With catalog enrichment (English catalog enrichment ) are cataloging records of a library catalog complemented by additional information about the regular formaldehyde and indexing beyond. These can be mere pictures of a book cover, tables of contents, abstracts, automatic indexing and translation derived from them, right through to the electronic full text of a book.

The additional content in the context of catalog enrichment can include: the information from tables of content (TOCs), the insertion of table of contents and abstracts , the inclusion of reviews , the transfer of full texts or recommendation services . In addition, cover images can be integrated. Another possible form are machine-generated descriptors based on computer linguistic and / or statistical extraction and modification processes based on digitized or imported texts such as TOC, abstract, full text or review.

Tagging, free descriptors added manually by users or descriptors adopted by publishers, are also common options. The so-called query expansion, the expansion of user queries with additional semantic resources ( thesaurus , ontology , classification , taxonomy , translation and other lists) is another option.

Implementation and history

Enrichment can be done either by including the information (tables of contents, table of contents, machine-generated descriptors, etc.) in the catalog entry itself or by linking, with the linked source either being on a library server or being made available by an external provider.

Many forms of catalog enrichment have been used by booksellers on the Internet for several years . At the beginning of the 1990s, the University Library of Düsseldorf expanded the number of searchable words by machine indexing of the titles and subtitles to include basic forms, compounding, synonyms and keywords from the German subject headings norm file. Catalog enrichment, in particular with tables of contents and machine-generated descriptors from them, has been state-of-the-art in German-speaking countries since 2002. The additional content can be queried in the catalog systems partly via machine-generated descriptors, partly also via mostly short texts transferred to the catalog.

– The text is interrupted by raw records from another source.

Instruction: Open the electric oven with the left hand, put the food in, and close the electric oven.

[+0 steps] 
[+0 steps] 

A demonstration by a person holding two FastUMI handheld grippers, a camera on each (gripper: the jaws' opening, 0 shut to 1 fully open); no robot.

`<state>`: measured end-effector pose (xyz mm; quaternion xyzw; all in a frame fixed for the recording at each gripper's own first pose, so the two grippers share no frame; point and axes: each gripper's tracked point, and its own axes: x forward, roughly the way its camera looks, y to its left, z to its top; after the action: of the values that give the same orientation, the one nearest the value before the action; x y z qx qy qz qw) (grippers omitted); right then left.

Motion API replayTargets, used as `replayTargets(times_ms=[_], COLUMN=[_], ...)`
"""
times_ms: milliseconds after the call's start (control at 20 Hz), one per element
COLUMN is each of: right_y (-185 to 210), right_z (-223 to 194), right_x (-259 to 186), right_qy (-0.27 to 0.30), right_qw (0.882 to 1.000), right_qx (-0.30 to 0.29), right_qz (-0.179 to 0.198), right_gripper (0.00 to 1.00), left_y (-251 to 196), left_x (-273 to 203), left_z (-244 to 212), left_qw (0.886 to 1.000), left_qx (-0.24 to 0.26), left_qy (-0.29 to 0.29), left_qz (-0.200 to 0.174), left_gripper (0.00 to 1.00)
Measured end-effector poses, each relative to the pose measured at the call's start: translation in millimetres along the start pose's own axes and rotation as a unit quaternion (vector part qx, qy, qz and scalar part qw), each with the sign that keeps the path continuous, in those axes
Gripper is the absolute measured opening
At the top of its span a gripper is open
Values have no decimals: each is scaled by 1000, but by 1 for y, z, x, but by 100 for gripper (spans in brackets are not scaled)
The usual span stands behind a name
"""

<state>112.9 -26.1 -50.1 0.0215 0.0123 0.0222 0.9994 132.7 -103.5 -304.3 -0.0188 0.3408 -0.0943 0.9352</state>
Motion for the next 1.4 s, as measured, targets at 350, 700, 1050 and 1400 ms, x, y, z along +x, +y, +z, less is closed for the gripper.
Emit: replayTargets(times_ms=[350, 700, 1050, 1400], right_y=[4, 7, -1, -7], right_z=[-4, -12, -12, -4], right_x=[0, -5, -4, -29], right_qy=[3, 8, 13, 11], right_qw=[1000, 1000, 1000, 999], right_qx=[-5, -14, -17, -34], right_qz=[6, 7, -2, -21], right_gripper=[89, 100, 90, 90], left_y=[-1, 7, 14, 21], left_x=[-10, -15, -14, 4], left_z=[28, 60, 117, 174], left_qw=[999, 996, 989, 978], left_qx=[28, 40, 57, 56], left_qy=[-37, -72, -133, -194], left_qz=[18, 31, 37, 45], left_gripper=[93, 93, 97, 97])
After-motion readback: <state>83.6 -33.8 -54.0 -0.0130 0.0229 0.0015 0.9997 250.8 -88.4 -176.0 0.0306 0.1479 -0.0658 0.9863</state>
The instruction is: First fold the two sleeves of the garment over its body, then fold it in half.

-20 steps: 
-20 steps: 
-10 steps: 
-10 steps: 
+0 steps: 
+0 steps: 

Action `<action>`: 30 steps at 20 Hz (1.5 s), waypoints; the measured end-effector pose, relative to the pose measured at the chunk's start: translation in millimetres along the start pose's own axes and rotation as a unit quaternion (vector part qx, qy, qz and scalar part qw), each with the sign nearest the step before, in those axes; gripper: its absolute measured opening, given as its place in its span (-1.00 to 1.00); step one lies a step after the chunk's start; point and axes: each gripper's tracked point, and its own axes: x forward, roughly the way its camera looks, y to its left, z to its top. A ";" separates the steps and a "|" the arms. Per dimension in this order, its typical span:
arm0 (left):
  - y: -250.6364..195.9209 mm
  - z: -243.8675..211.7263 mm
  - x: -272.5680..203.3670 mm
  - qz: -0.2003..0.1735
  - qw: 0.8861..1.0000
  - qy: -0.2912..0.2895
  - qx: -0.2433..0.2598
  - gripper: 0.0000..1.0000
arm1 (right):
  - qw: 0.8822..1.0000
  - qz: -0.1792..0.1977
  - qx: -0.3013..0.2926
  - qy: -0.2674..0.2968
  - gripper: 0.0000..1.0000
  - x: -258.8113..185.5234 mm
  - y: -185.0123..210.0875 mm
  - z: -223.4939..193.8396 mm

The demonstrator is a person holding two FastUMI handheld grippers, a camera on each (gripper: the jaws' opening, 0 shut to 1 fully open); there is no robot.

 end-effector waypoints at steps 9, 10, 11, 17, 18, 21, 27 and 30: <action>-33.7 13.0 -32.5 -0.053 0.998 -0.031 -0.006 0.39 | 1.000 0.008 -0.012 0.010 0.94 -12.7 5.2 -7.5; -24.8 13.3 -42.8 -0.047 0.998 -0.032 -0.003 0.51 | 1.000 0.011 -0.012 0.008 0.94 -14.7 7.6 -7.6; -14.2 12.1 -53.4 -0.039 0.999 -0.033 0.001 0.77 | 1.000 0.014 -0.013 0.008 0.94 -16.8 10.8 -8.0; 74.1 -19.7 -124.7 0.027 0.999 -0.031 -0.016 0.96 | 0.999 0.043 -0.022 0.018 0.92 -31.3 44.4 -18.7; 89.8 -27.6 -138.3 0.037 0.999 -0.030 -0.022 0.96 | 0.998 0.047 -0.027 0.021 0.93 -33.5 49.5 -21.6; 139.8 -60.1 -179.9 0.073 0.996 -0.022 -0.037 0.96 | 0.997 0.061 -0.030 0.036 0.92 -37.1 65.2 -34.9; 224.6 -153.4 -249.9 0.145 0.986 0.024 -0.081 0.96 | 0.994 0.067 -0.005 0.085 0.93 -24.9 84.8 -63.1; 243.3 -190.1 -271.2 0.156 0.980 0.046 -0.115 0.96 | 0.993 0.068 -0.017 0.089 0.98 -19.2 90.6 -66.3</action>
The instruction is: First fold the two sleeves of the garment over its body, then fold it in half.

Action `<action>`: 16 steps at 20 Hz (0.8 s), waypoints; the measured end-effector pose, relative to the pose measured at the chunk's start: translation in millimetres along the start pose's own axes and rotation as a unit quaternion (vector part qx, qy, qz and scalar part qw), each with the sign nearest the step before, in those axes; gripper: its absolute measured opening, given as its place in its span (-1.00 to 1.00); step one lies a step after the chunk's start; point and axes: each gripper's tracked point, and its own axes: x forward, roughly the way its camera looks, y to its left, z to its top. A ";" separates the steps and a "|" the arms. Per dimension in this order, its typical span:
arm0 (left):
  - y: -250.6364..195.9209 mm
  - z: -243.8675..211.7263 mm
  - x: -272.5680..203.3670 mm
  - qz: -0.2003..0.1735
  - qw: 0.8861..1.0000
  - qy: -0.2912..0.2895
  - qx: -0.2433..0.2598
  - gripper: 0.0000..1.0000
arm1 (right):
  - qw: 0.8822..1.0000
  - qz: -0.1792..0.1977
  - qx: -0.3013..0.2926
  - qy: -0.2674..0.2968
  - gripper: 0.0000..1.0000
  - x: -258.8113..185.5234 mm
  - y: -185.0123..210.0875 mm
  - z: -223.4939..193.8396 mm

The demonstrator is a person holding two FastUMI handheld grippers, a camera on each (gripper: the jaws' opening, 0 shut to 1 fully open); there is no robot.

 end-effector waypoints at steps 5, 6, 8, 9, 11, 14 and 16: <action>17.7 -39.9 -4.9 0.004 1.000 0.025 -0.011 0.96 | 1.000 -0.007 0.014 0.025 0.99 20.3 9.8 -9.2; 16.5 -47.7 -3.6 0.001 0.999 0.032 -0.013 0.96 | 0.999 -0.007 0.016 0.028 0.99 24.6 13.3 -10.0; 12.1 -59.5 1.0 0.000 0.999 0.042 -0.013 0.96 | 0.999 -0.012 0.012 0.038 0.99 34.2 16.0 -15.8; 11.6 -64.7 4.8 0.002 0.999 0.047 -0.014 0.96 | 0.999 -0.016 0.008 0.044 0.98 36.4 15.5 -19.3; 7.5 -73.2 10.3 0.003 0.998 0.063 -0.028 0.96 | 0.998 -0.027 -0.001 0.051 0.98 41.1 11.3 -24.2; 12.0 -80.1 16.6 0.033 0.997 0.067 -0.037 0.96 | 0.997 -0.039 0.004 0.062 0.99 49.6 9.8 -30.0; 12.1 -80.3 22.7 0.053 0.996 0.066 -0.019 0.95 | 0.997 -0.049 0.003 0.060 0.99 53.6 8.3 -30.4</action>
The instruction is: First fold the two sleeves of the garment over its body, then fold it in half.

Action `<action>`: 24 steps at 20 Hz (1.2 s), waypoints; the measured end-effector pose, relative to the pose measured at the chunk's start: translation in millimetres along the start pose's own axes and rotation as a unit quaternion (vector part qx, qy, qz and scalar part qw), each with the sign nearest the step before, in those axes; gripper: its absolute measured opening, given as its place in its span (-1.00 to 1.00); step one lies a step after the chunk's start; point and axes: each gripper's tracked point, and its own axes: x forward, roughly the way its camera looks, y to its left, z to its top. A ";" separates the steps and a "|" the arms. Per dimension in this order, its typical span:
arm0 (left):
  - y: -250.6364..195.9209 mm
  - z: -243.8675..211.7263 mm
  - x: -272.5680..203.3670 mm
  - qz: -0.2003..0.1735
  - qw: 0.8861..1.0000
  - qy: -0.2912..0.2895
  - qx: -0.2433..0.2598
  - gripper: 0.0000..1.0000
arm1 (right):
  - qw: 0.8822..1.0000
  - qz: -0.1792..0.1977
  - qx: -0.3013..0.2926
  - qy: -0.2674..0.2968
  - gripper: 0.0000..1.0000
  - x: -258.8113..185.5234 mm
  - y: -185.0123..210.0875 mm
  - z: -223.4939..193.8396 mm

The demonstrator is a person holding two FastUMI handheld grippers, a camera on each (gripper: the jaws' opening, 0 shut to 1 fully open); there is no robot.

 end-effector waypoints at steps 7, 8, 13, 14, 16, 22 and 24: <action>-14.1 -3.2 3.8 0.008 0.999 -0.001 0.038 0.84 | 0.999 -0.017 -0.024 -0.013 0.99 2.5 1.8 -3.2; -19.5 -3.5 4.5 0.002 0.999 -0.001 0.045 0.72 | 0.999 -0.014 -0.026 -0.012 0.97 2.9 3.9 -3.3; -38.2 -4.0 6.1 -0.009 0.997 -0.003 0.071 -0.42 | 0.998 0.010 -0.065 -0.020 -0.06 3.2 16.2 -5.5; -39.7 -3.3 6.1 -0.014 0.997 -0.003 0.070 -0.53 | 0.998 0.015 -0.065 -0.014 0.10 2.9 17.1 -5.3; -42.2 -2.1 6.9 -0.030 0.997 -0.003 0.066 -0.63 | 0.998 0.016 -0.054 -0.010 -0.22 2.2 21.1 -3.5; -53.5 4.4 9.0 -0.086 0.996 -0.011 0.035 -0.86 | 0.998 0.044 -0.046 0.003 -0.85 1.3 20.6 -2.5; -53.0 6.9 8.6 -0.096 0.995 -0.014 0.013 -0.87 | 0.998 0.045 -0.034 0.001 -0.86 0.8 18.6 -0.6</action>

Some libraries deliberately do not include the additional content in the search, in particular because most library systems do not have a relevance ranking and there is a fear that the number of hits will be too large for more general terms. However, this means that you lose the chance to use very specific technical terms or z. B. To be able to find authors of compilations, which are recognized and extracted by machine indexing (see also Named Entity Recognition, Information Extraction or Text Analytics).

In 2007, the German library associations agreed standards for the digitization of tables of contents and methods of exchange. The German National Library has been involved in the production of tables of contents since 2008.

In some American association catalogs, one encounters tables of contents (as content notes) whose contents can be found using the keyword search and in which, in the case of anthologies, the names of the article authors are also available using the author search. Google is tackling the subject even more intensely: at the end of 2008 it comes to an arrangement with US publishers and author organizations regarding copyrights and digitizes entire libraries and all of their works en masse and links them to the libraries registered there via OCLC WorldCat.